FROM NEW YORK TIMES (September 23, 2013)
When insurance marketplaces open on Oct. 1, most of those shopping for coverage will be low- and moderate-income people for whom price is paramount. To hold down costs, insurers say, they have created smaller networks of doctors and hospitals than are typically found in commercial insurance. And those health care providers will, in many cases, be paid less than what they have been receiving from commercial insurers.
Some consumer advocates and health care providers are increasingly concerned. Decades of experience with MEDICAID, the program for low-income people, show that having an insurance card does not guarantee access to specialists or other providers.

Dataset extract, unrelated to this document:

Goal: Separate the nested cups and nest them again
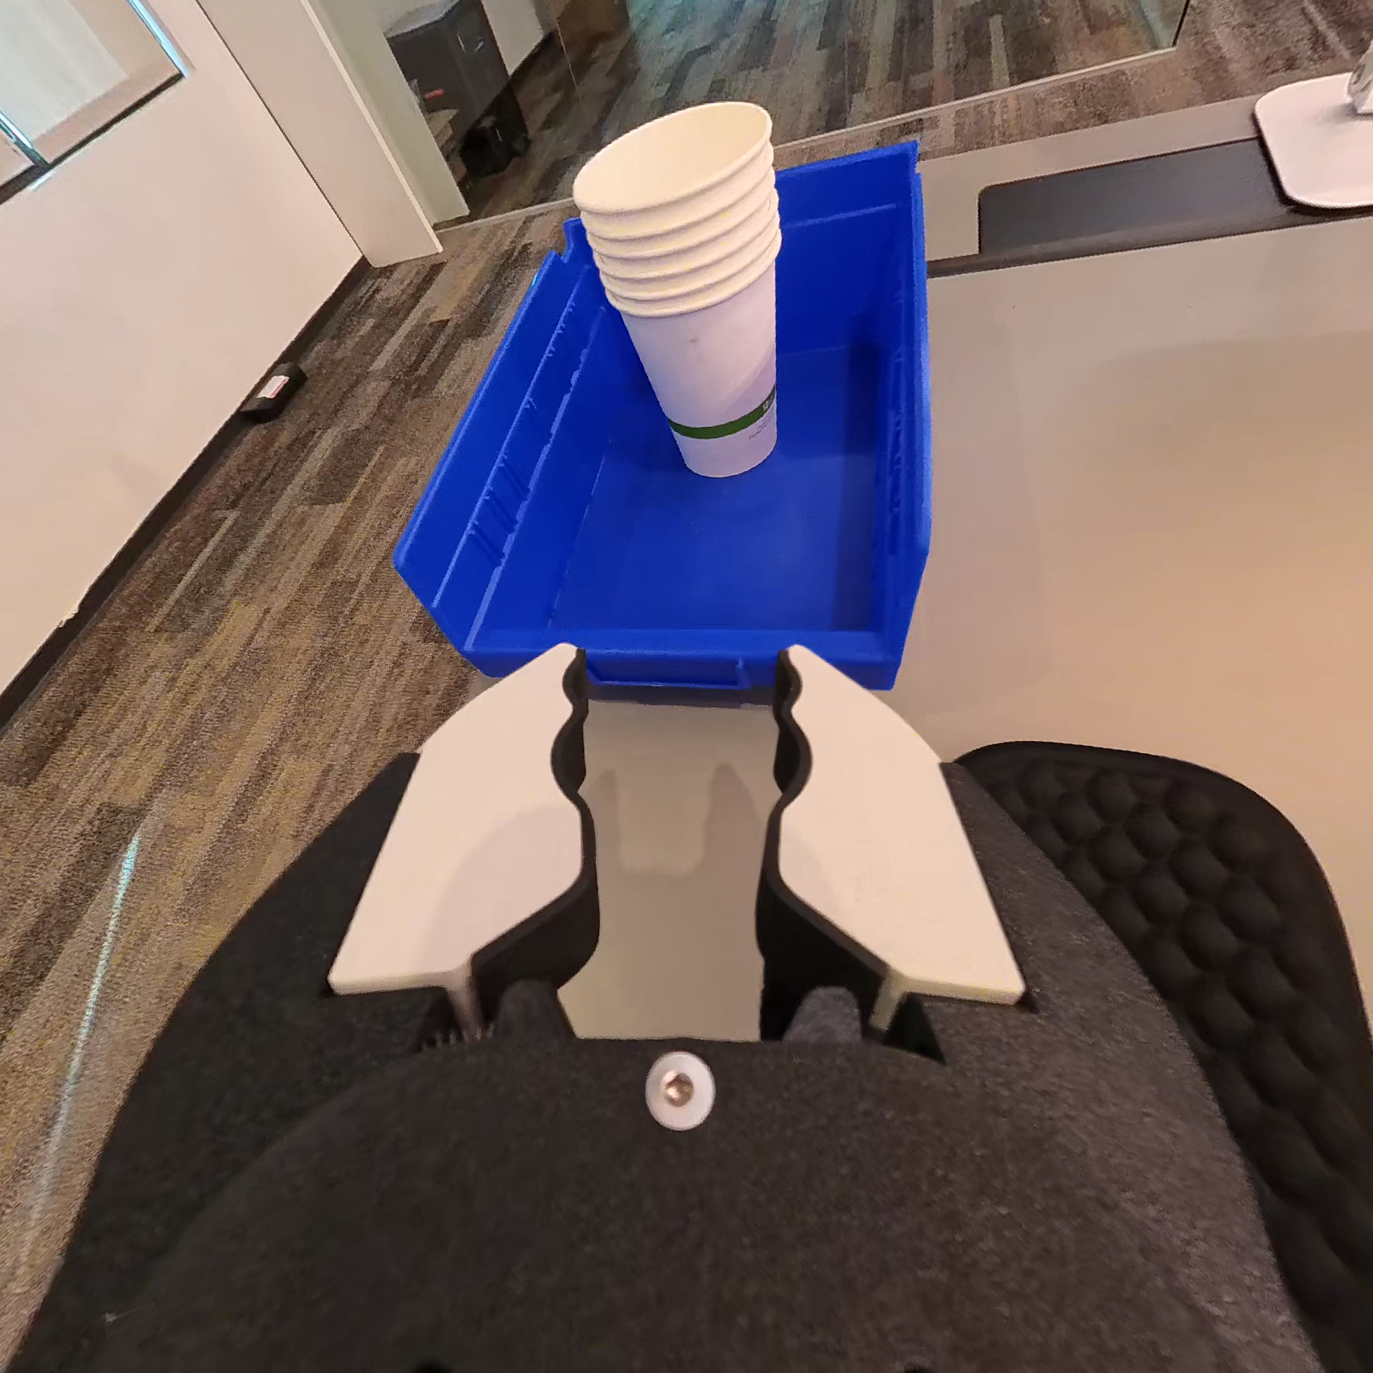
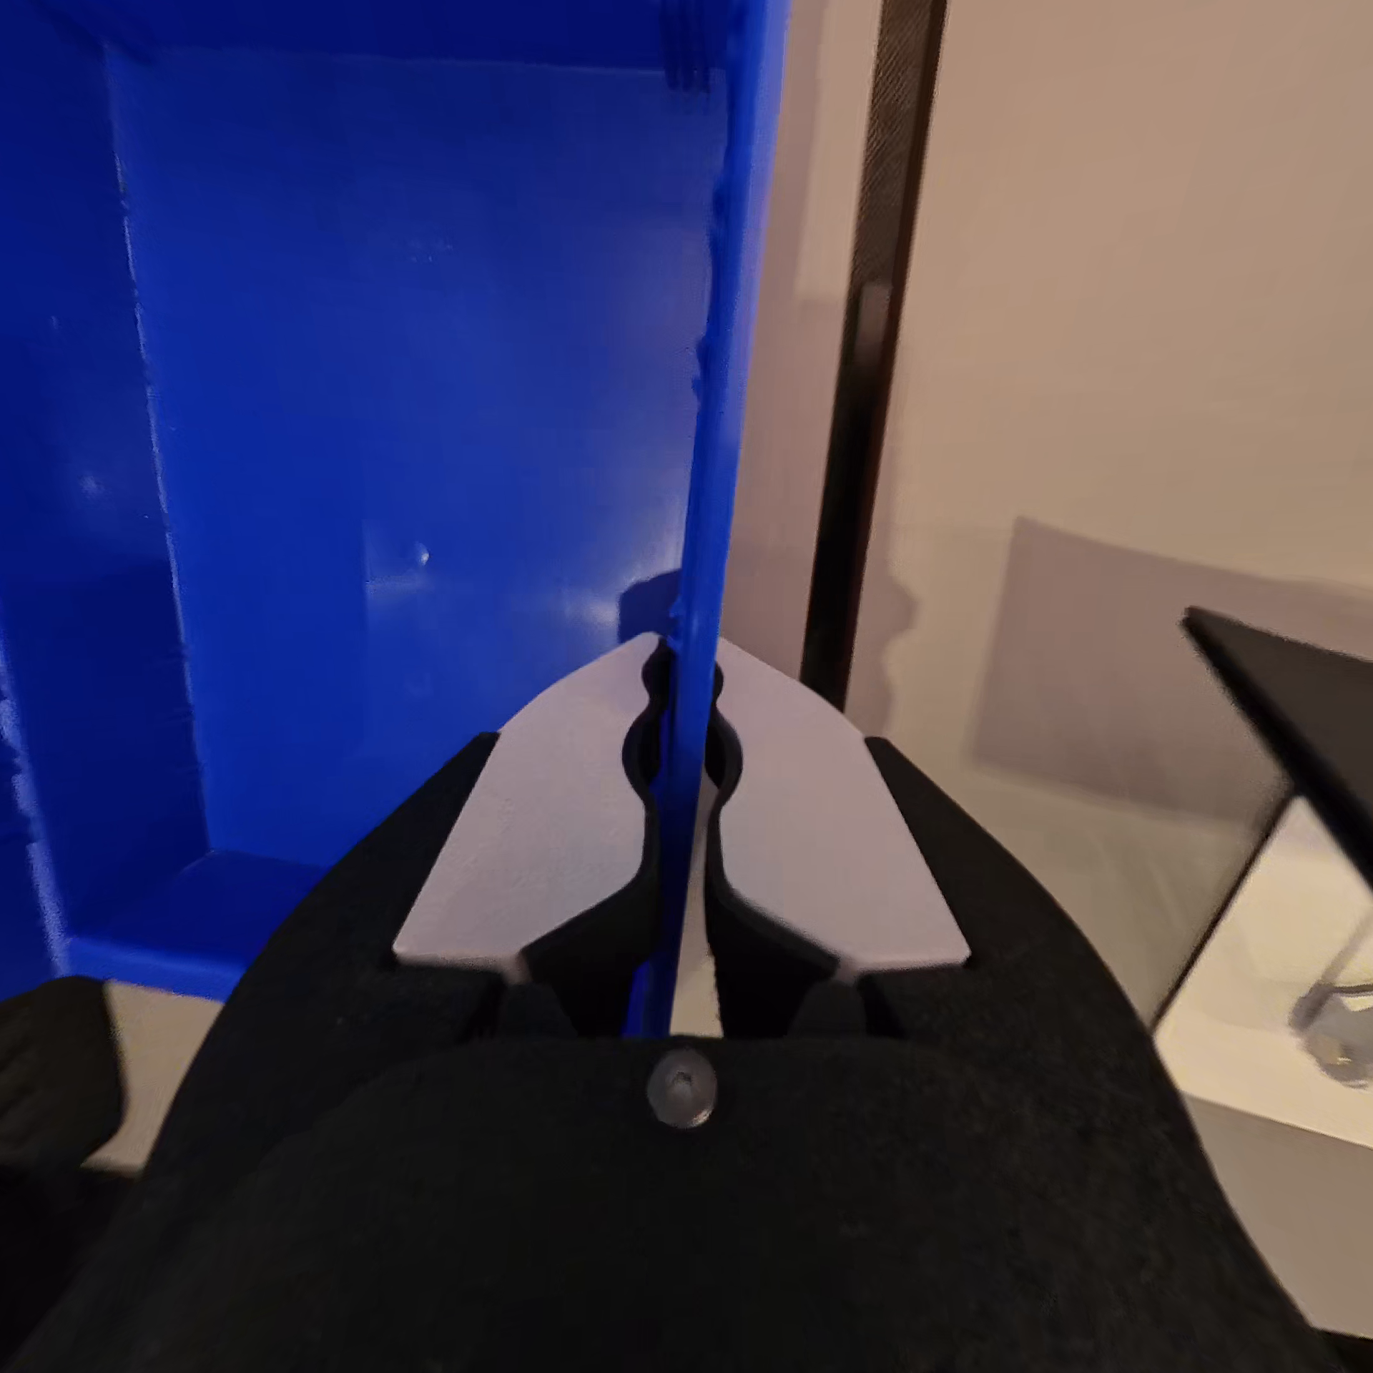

Consumers should be prepared for “much tighter, narrower networks” of doctors and hospitals, said Adam M. Linker, a health policy analyst at the North Carolina Justice Center, a statewide advocacy group.
“That can be positive for consumers if it holds down premiums and drives people to higher-quality providers,” Mr. Linker said. “But there is also a risk because, under some health plans, consumers can end up with astronomical costs if they go to providers outside the network.”
Marching orders have gone out. If you’re a Liberal or a Democrat or a Progressive, you’re supposed to fall into line and support the Administration’s Healthcare Plan or Obamacare. We don’t, and we don’t because Obamacare is NOT good for the country, it is good for a select number of Insurance Corporations.